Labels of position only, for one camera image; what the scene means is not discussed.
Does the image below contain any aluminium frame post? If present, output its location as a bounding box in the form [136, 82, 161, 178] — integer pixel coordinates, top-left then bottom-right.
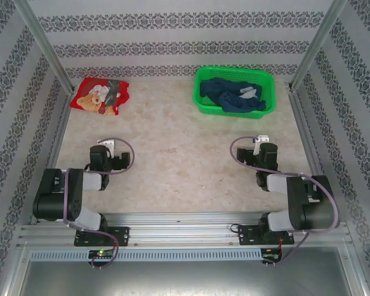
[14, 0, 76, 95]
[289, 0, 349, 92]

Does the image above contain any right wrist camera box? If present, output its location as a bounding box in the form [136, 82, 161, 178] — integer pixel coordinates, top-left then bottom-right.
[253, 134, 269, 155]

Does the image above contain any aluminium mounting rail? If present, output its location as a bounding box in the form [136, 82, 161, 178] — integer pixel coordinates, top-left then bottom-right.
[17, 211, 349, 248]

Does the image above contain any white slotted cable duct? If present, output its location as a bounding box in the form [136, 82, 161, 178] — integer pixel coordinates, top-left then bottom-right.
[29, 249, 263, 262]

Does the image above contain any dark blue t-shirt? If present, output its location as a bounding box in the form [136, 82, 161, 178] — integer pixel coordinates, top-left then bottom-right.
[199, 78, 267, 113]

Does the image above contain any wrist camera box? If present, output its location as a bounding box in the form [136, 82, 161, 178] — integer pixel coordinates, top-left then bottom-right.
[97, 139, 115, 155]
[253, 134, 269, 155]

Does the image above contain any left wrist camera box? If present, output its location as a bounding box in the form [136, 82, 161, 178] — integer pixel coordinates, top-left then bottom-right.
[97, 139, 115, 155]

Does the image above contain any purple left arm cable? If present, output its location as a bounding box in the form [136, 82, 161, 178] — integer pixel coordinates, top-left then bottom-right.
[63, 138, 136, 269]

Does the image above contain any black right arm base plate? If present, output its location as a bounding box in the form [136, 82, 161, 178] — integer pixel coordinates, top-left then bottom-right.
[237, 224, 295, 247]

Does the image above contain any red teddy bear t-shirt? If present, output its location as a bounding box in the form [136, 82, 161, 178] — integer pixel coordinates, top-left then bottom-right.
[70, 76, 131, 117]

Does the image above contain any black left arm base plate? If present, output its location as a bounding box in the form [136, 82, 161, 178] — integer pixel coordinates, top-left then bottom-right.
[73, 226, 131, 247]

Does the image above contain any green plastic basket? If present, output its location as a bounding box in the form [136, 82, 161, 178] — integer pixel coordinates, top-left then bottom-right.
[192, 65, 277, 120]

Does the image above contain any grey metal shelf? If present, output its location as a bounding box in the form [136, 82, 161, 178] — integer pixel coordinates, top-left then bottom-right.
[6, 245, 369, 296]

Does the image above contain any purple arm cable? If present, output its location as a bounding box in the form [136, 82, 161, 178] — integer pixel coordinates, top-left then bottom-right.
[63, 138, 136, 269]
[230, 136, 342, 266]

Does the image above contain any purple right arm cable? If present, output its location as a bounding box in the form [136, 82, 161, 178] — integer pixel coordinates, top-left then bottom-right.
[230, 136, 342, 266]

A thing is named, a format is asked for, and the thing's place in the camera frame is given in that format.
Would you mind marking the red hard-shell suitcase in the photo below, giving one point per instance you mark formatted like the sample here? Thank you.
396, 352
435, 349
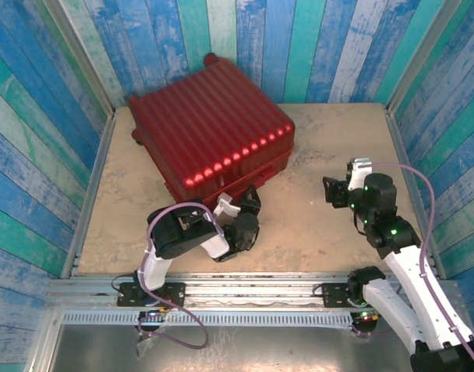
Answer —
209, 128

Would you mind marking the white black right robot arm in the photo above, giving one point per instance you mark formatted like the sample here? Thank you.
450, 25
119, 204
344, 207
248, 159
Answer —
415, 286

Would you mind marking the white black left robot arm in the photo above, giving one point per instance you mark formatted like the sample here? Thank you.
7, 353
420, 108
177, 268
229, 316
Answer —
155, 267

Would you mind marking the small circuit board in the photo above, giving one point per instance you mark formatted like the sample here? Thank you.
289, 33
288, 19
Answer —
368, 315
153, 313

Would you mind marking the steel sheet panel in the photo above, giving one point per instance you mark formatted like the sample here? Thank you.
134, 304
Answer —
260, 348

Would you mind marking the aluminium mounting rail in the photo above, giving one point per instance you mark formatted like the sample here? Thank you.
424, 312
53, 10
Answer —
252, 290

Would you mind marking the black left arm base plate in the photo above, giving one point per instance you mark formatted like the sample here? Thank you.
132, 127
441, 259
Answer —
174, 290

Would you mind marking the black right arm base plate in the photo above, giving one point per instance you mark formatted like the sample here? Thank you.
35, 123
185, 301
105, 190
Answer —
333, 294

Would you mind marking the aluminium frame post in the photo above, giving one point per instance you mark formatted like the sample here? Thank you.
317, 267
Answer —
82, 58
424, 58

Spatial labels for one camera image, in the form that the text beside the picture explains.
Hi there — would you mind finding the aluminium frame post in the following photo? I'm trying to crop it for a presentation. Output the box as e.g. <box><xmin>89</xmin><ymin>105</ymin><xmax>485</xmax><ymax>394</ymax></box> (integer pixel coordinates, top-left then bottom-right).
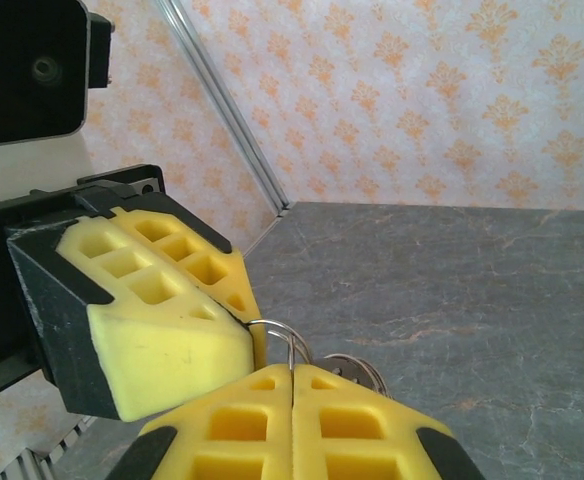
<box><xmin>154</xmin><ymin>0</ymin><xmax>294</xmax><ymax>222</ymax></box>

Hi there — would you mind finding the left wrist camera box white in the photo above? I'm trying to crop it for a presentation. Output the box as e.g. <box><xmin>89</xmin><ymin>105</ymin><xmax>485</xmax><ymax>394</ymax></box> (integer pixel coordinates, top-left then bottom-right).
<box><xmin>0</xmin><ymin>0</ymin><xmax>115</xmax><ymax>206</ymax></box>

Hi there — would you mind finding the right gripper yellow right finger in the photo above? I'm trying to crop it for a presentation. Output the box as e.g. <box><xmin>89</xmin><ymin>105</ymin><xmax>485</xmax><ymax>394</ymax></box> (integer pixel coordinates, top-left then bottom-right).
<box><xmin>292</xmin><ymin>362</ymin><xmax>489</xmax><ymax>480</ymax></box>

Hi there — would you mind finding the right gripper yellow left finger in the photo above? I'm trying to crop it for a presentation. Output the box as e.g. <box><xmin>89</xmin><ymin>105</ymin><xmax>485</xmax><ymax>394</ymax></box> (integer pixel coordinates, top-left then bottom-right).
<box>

**THE PROBLEM**
Without the pictures, repeat every line of the material above exactly.

**TASK RESPONSE**
Labels of position only, for one camera image; what the scene means is not discussed.
Does the image below contain any aluminium frame post? If present, output its location as a bounding box in the form [136, 82, 161, 178] — integer pixel coordinates, top-left then bottom-right.
[14, 0, 76, 95]
[289, 0, 349, 92]

Does the image above contain any right wrist camera box? If present, output its location as a bounding box in the form [136, 82, 161, 178] — integer pixel coordinates, top-left then bottom-right.
[253, 134, 269, 155]

Does the image above contain any aluminium mounting rail? If present, output its location as a bounding box in the form [136, 82, 161, 178] — integer pixel coordinates, top-left then bottom-right.
[17, 211, 349, 248]

Does the image above contain any white slotted cable duct? If present, output its location as a bounding box in the form [136, 82, 161, 178] — integer pixel coordinates, top-left then bottom-right.
[29, 249, 263, 262]

Does the image above contain any dark blue t-shirt? If present, output its location as a bounding box in the form [136, 82, 161, 178] — integer pixel coordinates, top-left then bottom-right.
[199, 78, 267, 113]

Does the image above contain any wrist camera box? If present, output its location as a bounding box in the form [136, 82, 161, 178] — integer pixel coordinates, top-left then bottom-right.
[97, 139, 115, 155]
[253, 134, 269, 155]

Does the image above contain any left wrist camera box? If present, output its location as a bounding box in the form [136, 82, 161, 178] — integer pixel coordinates, top-left then bottom-right.
[97, 139, 115, 155]

Does the image above contain any purple left arm cable? If present, output its location as a bounding box in the form [136, 82, 161, 178] — integer pixel coordinates, top-left then bottom-right.
[63, 138, 136, 269]

Does the image above contain any black right arm base plate? If present, output its location as a bounding box in the form [136, 82, 161, 178] — integer pixel coordinates, top-left then bottom-right.
[237, 224, 295, 247]

Does the image above contain any red teddy bear t-shirt? If present, output its location as a bounding box in the form [136, 82, 161, 178] — integer pixel coordinates, top-left then bottom-right.
[70, 76, 131, 117]

Does the image above contain any black left arm base plate? If present, output its location as a bounding box in the form [136, 82, 161, 178] — integer pixel coordinates, top-left then bottom-right.
[73, 226, 131, 247]

Does the image above contain any green plastic basket? If present, output its location as a bounding box in the form [136, 82, 161, 178] — integer pixel coordinates, top-left then bottom-right.
[192, 65, 277, 120]

Does the image above contain any grey metal shelf? If present, output its location as a bounding box in the form [136, 82, 161, 178] — integer pixel coordinates, top-left then bottom-right.
[6, 245, 369, 296]

Does the image above contain any purple arm cable? If present, output its location as a bounding box in the form [136, 82, 161, 178] — integer pixel coordinates, top-left then bottom-right.
[63, 138, 136, 269]
[230, 136, 342, 266]

Does the image above contain any purple right arm cable? If present, output its location as a bounding box in the form [136, 82, 161, 178] — integer pixel coordinates, top-left then bottom-right.
[230, 136, 342, 266]

A thing is named, a format is asked for, and the thing's place in the camera frame is given in that format.
Would you mind marking the red hard-shell suitcase in the photo below, giving one point per instance you mark formatted like the sample here? Thank you.
396, 352
435, 349
Answer —
209, 128

Would you mind marking the white black right robot arm in the photo above, giving one point per instance you mark formatted like the sample here? Thank you.
450, 25
119, 204
344, 207
248, 159
Answer —
415, 286

Would you mind marking the white black left robot arm in the photo above, giving one point per instance you mark formatted like the sample here? Thank you.
7, 353
420, 108
177, 268
229, 316
Answer —
155, 267

Would you mind marking the small circuit board in the photo above, giving one point per instance you mark formatted like the sample here? Thank you.
289, 33
288, 19
Answer —
368, 315
153, 313

Would you mind marking the steel sheet panel in the photo above, giving one point per instance you mark formatted like the sample here? Thank you.
134, 304
Answer —
260, 348

Would you mind marking the aluminium mounting rail in the photo above, giving one point per instance you mark formatted like the sample here? Thank you.
424, 312
53, 10
Answer —
252, 290

Would you mind marking the black left arm base plate in the photo above, giving one point per instance you mark formatted like the sample here? Thank you.
132, 127
441, 259
Answer —
174, 290

Would you mind marking the black right arm base plate in the photo above, giving one point per instance you mark formatted like the sample here? Thank you.
35, 123
185, 301
105, 190
Answer —
333, 294

Would you mind marking the aluminium frame post in the photo above, giving one point per instance you mark formatted like the sample here? Thank you.
317, 267
Answer —
82, 58
424, 58

Spatial labels for one camera image, in the form that the text beside the picture explains.
Hi there — would you mind finding the aluminium frame post in the following photo? I'm trying to crop it for a presentation. Output the box as e.g. <box><xmin>89</xmin><ymin>105</ymin><xmax>485</xmax><ymax>394</ymax></box> (integer pixel coordinates, top-left then bottom-right).
<box><xmin>154</xmin><ymin>0</ymin><xmax>294</xmax><ymax>222</ymax></box>

Hi there — would you mind finding the left wrist camera box white in the photo above? I'm trying to crop it for a presentation. Output the box as e.g. <box><xmin>89</xmin><ymin>105</ymin><xmax>485</xmax><ymax>394</ymax></box> (integer pixel coordinates, top-left then bottom-right).
<box><xmin>0</xmin><ymin>0</ymin><xmax>115</xmax><ymax>206</ymax></box>

Hi there — would you mind finding the right gripper yellow right finger in the photo above? I'm trying to crop it for a presentation. Output the box as e.g. <box><xmin>89</xmin><ymin>105</ymin><xmax>485</xmax><ymax>394</ymax></box> (integer pixel coordinates, top-left then bottom-right).
<box><xmin>292</xmin><ymin>362</ymin><xmax>489</xmax><ymax>480</ymax></box>

Hi there — would you mind finding the right gripper yellow left finger in the photo above? I'm trying to crop it for a presentation. Output the box as e.g. <box><xmin>89</xmin><ymin>105</ymin><xmax>485</xmax><ymax>394</ymax></box> (integer pixel coordinates, top-left then bottom-right).
<box>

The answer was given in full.